- Your goal -
Copy nothing before the line containing "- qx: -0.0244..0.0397". Reproduce that line and all that follow, exactly, through the end of the records.

[Opening Data extract section]

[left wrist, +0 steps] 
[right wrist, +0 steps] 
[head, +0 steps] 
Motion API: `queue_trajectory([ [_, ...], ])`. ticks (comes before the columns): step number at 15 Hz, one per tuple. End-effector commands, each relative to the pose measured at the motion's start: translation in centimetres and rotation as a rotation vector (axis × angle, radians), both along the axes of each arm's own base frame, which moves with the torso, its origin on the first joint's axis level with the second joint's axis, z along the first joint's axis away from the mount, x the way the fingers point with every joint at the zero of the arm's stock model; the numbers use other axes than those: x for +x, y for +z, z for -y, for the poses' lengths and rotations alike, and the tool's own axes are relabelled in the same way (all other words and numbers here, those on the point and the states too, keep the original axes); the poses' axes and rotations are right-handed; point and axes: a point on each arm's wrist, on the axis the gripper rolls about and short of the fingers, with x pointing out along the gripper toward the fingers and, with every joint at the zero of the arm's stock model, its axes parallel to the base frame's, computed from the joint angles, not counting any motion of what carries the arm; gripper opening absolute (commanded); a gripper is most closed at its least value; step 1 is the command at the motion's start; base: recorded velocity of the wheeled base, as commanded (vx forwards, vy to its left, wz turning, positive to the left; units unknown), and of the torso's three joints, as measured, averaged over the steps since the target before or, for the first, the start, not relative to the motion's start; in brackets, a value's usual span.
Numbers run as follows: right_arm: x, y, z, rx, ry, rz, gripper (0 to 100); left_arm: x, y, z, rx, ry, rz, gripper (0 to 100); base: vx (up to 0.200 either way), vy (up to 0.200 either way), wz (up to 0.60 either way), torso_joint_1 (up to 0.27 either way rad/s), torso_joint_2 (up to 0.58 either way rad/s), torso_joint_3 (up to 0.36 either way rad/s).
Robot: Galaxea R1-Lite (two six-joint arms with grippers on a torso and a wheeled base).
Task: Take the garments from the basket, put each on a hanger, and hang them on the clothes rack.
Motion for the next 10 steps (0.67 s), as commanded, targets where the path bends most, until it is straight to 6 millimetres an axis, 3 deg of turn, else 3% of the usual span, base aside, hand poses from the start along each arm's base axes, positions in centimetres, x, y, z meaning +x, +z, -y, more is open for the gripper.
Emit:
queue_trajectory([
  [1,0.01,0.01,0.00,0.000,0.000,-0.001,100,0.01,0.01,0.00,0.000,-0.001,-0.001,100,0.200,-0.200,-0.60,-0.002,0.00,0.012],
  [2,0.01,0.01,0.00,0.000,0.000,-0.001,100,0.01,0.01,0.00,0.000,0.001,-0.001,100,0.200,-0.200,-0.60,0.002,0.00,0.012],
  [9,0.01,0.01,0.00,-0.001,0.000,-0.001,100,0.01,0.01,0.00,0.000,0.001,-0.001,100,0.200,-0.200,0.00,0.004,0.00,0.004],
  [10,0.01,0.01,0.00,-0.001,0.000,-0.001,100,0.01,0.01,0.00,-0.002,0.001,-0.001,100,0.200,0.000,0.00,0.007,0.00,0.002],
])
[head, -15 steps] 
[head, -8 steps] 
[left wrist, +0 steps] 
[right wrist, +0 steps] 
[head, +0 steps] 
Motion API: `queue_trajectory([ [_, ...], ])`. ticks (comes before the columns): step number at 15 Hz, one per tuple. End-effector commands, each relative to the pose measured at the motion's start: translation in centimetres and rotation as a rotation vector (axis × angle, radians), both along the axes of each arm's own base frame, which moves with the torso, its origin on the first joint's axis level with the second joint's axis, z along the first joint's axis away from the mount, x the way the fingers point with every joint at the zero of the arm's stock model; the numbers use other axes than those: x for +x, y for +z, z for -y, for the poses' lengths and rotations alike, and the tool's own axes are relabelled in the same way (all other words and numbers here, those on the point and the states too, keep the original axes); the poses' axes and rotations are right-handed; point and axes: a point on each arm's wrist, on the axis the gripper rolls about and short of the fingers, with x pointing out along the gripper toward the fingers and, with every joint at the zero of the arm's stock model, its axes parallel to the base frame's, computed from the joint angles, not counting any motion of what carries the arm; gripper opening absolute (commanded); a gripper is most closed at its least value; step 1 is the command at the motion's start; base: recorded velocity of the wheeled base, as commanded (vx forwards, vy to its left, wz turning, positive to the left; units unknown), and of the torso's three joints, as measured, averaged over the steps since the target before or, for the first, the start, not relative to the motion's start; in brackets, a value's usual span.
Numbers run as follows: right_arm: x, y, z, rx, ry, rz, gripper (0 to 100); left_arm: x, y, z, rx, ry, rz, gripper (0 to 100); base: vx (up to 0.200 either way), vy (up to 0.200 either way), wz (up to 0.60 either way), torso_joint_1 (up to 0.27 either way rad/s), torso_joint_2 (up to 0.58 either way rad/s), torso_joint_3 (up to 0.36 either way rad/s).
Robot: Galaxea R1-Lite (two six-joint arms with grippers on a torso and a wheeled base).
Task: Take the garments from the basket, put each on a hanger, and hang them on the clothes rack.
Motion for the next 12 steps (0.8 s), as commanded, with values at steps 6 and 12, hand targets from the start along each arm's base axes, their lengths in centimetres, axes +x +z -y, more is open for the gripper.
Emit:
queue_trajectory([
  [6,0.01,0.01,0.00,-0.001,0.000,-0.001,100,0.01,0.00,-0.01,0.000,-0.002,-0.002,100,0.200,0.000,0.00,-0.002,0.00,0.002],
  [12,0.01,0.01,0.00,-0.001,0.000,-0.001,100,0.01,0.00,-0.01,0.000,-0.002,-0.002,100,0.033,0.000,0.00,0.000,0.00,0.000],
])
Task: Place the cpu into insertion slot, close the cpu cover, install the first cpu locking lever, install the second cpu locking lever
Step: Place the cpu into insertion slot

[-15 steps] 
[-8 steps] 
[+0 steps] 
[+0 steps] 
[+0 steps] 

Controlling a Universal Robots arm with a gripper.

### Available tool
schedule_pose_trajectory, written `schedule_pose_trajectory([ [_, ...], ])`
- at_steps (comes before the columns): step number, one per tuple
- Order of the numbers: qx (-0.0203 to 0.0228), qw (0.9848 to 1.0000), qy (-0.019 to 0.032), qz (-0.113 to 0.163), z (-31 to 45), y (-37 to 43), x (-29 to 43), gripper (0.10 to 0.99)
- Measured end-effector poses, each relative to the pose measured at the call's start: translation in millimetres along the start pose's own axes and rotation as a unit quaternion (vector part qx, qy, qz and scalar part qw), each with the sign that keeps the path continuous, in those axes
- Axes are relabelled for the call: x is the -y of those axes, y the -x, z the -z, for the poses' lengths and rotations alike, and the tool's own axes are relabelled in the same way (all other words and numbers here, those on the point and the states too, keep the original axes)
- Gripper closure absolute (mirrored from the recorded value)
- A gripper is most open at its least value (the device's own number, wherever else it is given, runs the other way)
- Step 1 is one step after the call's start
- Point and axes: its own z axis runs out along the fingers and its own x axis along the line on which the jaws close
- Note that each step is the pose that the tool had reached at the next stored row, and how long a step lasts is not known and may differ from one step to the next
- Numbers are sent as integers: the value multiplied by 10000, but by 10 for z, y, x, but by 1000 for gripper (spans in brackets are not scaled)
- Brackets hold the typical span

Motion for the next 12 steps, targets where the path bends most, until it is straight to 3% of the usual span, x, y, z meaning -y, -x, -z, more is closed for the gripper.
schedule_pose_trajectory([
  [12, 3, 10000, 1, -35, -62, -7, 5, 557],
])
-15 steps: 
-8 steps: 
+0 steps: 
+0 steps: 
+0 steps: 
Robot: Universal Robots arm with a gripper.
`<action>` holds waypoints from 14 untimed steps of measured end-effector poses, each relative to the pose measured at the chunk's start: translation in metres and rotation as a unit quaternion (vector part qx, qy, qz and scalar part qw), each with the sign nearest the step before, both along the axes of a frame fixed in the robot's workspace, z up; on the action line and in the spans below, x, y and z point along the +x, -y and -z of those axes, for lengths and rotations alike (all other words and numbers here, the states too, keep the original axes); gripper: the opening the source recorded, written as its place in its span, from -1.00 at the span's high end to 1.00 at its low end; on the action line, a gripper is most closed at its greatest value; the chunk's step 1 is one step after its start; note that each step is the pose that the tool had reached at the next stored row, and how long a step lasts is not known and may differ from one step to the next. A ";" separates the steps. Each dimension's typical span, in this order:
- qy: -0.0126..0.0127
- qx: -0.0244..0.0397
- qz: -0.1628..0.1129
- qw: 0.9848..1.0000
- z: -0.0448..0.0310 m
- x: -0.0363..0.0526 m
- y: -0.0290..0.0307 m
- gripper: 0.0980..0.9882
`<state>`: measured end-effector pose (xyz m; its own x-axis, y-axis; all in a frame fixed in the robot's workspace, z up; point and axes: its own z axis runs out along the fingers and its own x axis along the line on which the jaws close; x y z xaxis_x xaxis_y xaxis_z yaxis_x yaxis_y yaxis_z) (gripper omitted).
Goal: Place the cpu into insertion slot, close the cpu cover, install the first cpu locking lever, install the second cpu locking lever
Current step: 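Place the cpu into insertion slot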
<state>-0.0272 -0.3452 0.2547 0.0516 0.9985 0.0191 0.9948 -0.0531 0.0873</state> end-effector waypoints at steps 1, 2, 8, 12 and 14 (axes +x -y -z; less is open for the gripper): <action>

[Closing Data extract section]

- Expected answer -
- qx: -0.0244..0.0397
- qz: -0.1628..0.1129
- qw: 0.9848..1.0000
- z: -0.0448..0.0310 m
- x: -0.0363..0.0526 m
- y: -0.0290..0.0307 m
- gripper: 0.0980..0.9882
`<state>`: measured end-effector pose (xyz m; its own x-axis, y-axis; all in a frame fixed in the robot's workspace, z up; point and axes: its own z axis runs out along the fingers and its own x axis along the line on which the jaws close; x y z xaxis_x xaxis_y xaxis_z yaxis_x yaxis_y yaxis_z) (gripper omitted).
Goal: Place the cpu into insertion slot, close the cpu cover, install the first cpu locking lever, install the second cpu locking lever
Current step: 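Place the cpu into insertion slot
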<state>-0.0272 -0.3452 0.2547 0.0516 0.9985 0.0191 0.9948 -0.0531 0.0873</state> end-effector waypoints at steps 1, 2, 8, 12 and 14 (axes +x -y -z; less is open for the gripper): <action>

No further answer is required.